Ich gehorchte wie im Traum.

Und als ich dann allein auf dem Vorschiff stand und hinüberschaute zu den düsteren Bergen mit den blauen Gletscherkappen und den weißen Schneehängen, da wurde ich mir meiner ganzen Wehrlosigkeit gegenüber Holger Jörnsens eiserner Unerbittlichkeit bewußt. Nein – Boche Boche und ich waren ihm niemals ähnlich. Wir waren Zwerge im Vergleich zu ihm, Außenseiter des Lebens, nicht Herren unserer selbst … –

Frau Helga rief mich zum Essen. Wir speisten zu dreien in der kleinen Kajüte. Eine schweigsame Mahlzeit, bei der ich abermals die unübersteigbare Scheidewand zwischen mir und diesen beiden seltsamen Menschen spürte. Nachher verband ich Jörnsens Hände. Und dann legte ich mich vorn in der Back zum Schlafe nieder, weil mir plötzlich schwindlig[1] wurde und ich die Ohnmacht der Erschöpfung nahen fühlte. Wie ein Toter schlief ich bis neun Uhr abends. Erwachte und hörte den Motor arbeiten. Der Kutter war in Fahrt, und oben an Deck sah ich Holger Jörnsen am Steuerrade lehnen.

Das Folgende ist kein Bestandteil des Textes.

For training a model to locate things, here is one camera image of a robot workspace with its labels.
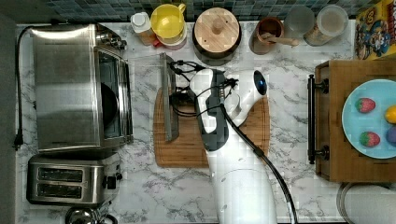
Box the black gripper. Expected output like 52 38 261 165
169 91 196 116

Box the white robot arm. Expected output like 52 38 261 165
188 68 276 224

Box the stainless steel toaster oven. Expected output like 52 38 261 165
32 23 133 153

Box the bamboo cutting board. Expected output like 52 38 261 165
153 90 270 168

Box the wooden lid black canister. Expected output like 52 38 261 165
192 7 242 65

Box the yellow measuring cup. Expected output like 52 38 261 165
150 4 186 39

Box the white cap spice bottle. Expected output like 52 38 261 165
131 12 156 46

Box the wooden pestle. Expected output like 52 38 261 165
262 33 299 47

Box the copper cup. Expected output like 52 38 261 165
248 17 284 55

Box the stainless steel two-slot toaster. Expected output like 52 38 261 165
26 153 122 207

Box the steel kettle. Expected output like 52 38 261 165
65 206 119 224

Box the clear lidded jar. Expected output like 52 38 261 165
304 5 348 47

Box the light blue plate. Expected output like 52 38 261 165
342 79 396 160

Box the wooden serving tray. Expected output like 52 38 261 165
313 60 395 183

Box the upper toy strawberry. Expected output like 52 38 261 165
355 98 376 113

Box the toy strawberry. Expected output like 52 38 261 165
355 98 376 113
360 132 380 147

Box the lower toy strawberry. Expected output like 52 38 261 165
360 132 380 147

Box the yellow cereal box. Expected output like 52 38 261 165
354 0 396 60

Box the yellow toy lemon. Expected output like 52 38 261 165
384 105 396 124

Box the purple toy fruit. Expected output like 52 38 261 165
386 126 396 144

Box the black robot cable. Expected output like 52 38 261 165
167 59 299 224

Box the black tray handle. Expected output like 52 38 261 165
307 75 330 164

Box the black oven power cord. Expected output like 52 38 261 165
12 25 35 151

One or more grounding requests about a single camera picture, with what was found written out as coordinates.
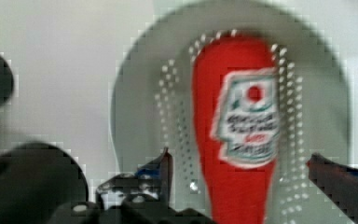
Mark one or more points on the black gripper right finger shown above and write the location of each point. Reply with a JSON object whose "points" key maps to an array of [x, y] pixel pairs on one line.
{"points": [[337, 181]]}

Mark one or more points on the red ketchup bottle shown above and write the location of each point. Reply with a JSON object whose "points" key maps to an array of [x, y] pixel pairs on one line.
{"points": [[237, 125]]}

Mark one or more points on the green oval strainer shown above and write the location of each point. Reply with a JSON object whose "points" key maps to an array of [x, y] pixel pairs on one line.
{"points": [[152, 105]]}

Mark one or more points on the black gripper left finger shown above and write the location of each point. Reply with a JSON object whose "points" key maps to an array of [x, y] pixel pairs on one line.
{"points": [[153, 179]]}

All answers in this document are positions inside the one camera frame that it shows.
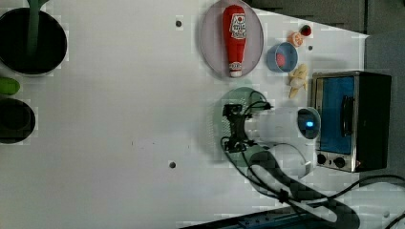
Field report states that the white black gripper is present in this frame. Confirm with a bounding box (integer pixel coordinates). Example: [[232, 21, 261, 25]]
[[223, 104, 254, 153]]

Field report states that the green oval plastic strainer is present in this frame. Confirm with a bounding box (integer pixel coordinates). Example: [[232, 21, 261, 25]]
[[206, 86, 272, 168]]

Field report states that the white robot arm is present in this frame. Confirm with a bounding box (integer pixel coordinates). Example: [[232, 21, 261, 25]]
[[220, 101, 360, 229]]

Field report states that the peeled toy banana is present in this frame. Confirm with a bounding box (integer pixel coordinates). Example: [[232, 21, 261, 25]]
[[288, 64, 309, 98]]

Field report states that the red toy strawberry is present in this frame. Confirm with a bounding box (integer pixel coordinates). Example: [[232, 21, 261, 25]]
[[276, 53, 286, 68]]

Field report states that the blue bowl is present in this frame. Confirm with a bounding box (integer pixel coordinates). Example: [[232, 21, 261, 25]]
[[266, 42, 298, 73]]

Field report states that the grey round plate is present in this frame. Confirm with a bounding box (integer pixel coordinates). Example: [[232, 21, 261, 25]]
[[199, 0, 264, 77]]

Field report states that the orange slice toy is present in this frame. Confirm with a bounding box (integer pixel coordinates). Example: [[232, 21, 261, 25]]
[[288, 31, 304, 48]]

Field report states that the red ketchup bottle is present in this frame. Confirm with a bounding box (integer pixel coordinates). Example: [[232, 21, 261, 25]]
[[223, 5, 246, 77]]

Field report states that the black toaster oven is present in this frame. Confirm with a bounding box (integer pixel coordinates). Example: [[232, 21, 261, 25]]
[[310, 71, 392, 173]]

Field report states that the small red fruit toy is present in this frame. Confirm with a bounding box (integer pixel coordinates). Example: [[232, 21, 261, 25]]
[[300, 25, 312, 36]]

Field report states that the large black cup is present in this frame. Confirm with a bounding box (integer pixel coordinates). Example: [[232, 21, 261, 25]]
[[0, 8, 68, 75]]

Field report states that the small black cup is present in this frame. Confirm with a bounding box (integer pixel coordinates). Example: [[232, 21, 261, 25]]
[[0, 98, 35, 144]]

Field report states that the green toy vegetable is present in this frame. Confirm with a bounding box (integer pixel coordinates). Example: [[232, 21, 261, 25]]
[[0, 77, 20, 95]]

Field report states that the green spatula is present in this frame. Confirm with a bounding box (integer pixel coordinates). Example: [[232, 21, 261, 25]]
[[27, 0, 50, 56]]

„Zyankali …“ begrüßte er mich.

„Du hast den Kaffee untersucht, Käpten?“

„Ja, Zyankali aus der Schiffsapotheke …“ Er hatte die unvermeidliche Pfeife im Munde …

Der Kutter schlängelte sich durch einen Irrgarten von Kanälen, zwischen finsteren Felsinseln

  1. Vorlage: schwindlich, siehe Seite 134.
Empfohlene Zitierweise:
Max Schraut: Das tote Hirn. Verlag moderner Lektüre G.m.b.H., Berlin 1930, Seite 122. Digitale Volltext-Ausgabe bei Wikisource, URL: https://de.wikisource.org/w/index.php?title=Seite:Das_tote_Hirn.pdf/122&oldid=- (Version vom 31.7.2018)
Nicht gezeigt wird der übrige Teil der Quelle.